Hi all,
I did slight change on a nn by adding a max_pool1d and get error traceback

Traceback (most recent call last):
  File "../../learn/", line 212, in train
  File "C:\Users\Veid\Anaconda3\envs\caml\lib\site-packages\torch\", line 195, in backward
    torch.autograd.backward(self, gradient, retain_graph, create_graph)
  File "C:\Users\Veid\Anaconda3\envs\caml\lib\site-packages\torch\autograd\", line 99, in backward
    allow_unreachable=True)  # allow_unreachable flag
RuntimeError: fractional_max_pool2d_backward_out_cuda failed with error code 0

How can I correct this right?
I’m new with torch so I apologize in advance if this is a stupid question.

The original code snippet that works successfully

        #x shape is torch.Size([8, k, 400]) where k is an unfixed number
        #U.weight shape is torch.Size([50, 400])
        alpha = F.softmax(self.U.weight.matmul(x.transpose(1,2)), dim=2)
        #alpha shape is torch.Size([8, 50, k])
        m = alpha.matmul(x)
        #m shape is torch.Size([8, 50, 400])
        #final.weight shape is torch.Size([50, 400])
        y =
        #y shape is torch.Size([8, 50])

The code snippet after changing that fails to autograd

        #x shape is torch.Size([8, k, 400]) where k is an unfixed number, 8 is the batch size
        #U.weight shape is torch.Size([50, 400])
        x= F.max_pool1d(x.transpose(1,2), kernel_size=x.size()[1])
        #after max pooling, x shape is torch.Size([8, 400, 1])
        alpha = self.U.weight.mul(x.transpose(1,2)) 
        #alpha shape is torch.Size([8, 50, 400])
        #final.weight shape is torch.Size([50, 400])
        y =
        #y shape is torch.Size([8, 50])

Here is the runable code that I extracted related Variable defination and loss computation part. But the bug can not be reproduced in this
setting. :frowning:

import torch.nn as nn
import torch
import torch.nn.functional as F
from torch.nn.init import xavier_uniform_
from torch.autograd import Variable
U = nn.Linear(400, 50)
final = nn.Linear(400, 50)
x = Variable(torch.randn(8,123,400))
#The code snippet that works successfully
alpha = F.softmax(U.weight.matmul(x.transpose(1,2)), dim=2)
m = alpha.matmul(x)
y = final.weight.mul(m).sum(dim=2).add(final.bias)
#The code snippet that fails to autograd
x= F.max_pool1d(x.transpose(1,2), kernel_size=x.size()[1])
alpha = U.weight.mul(x.transpose(1,2)) 
y = final.weight.mul(alpha).sum(dim=2).add(final.bias)
yhat= y
loss = F.binary_cross_entropy_with_logits(yhat, target)
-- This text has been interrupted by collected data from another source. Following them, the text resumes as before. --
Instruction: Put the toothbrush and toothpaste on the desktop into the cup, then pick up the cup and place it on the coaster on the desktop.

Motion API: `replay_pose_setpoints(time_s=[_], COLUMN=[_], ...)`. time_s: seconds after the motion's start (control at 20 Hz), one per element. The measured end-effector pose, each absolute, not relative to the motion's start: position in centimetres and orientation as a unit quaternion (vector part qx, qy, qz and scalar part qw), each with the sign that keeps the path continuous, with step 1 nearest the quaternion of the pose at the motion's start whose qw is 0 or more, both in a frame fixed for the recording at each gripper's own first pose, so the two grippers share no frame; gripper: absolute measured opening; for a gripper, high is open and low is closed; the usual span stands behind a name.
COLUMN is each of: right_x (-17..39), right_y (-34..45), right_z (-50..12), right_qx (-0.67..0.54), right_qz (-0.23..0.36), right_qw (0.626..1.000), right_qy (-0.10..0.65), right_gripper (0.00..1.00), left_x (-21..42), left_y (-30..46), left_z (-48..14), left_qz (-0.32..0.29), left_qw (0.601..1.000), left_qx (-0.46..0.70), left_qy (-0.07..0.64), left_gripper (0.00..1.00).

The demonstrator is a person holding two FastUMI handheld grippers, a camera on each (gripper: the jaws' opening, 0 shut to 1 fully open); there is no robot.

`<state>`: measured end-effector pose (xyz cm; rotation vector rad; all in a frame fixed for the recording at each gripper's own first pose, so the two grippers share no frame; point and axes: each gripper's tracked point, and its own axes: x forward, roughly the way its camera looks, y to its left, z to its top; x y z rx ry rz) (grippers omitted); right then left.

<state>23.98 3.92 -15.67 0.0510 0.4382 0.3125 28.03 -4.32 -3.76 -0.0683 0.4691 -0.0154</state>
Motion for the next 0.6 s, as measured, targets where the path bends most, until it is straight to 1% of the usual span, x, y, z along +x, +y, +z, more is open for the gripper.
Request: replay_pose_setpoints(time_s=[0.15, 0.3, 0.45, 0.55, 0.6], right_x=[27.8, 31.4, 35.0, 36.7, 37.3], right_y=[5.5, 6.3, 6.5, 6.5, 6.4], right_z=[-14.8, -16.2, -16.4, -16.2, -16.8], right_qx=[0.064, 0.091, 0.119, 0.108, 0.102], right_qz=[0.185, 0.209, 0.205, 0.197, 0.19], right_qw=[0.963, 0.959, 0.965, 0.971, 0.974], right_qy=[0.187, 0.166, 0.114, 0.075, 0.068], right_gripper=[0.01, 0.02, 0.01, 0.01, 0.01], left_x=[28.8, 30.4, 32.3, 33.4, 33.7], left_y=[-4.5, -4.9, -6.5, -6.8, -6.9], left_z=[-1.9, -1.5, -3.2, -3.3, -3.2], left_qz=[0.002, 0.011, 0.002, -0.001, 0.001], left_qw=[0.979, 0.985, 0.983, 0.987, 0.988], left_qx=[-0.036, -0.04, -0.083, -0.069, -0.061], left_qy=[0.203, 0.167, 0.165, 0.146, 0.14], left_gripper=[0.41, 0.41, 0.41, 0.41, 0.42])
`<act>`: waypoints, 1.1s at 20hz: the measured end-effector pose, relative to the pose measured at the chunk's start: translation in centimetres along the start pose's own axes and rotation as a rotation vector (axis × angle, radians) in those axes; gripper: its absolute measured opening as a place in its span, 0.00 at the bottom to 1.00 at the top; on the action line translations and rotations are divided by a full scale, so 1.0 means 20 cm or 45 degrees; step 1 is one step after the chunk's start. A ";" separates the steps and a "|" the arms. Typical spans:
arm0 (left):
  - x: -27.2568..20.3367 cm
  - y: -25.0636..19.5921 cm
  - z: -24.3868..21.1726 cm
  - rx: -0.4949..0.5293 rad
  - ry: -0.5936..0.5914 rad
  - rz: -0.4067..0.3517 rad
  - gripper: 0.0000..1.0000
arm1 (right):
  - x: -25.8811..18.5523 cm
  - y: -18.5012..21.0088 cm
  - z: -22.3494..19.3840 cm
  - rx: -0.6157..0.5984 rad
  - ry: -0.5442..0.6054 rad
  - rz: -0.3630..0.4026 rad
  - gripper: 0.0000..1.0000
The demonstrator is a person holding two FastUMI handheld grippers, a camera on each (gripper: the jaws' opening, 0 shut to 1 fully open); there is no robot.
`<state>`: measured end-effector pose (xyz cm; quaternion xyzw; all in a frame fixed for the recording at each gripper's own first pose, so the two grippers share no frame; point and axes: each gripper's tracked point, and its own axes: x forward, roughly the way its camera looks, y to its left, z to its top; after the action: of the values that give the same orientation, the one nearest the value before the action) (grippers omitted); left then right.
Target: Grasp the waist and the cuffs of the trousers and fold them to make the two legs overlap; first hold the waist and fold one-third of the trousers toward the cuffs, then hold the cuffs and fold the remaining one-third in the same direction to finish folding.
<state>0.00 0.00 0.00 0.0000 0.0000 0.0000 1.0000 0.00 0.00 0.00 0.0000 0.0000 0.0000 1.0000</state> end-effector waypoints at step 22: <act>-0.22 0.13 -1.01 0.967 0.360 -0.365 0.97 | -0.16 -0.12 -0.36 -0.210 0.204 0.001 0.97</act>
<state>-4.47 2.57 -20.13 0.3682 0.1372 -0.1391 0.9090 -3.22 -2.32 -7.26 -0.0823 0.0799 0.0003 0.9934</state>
Thanks for the code snippet.
Since it’s not reproducible with the last code, could you try to use:

x= F.max_pool1d(x.transpose(1,2).contiguous(), kernel_size=x.size()[1])

and rerun the script, please?

Also, which PyTorch version are you using?
Make sure to update to the latest stable release, as Variables are deprecated since 0.4.

I think it’s coming from passing a non-contiguous tensor to the pooling layer, which was recently fixed, so it should work using the nightly binaries.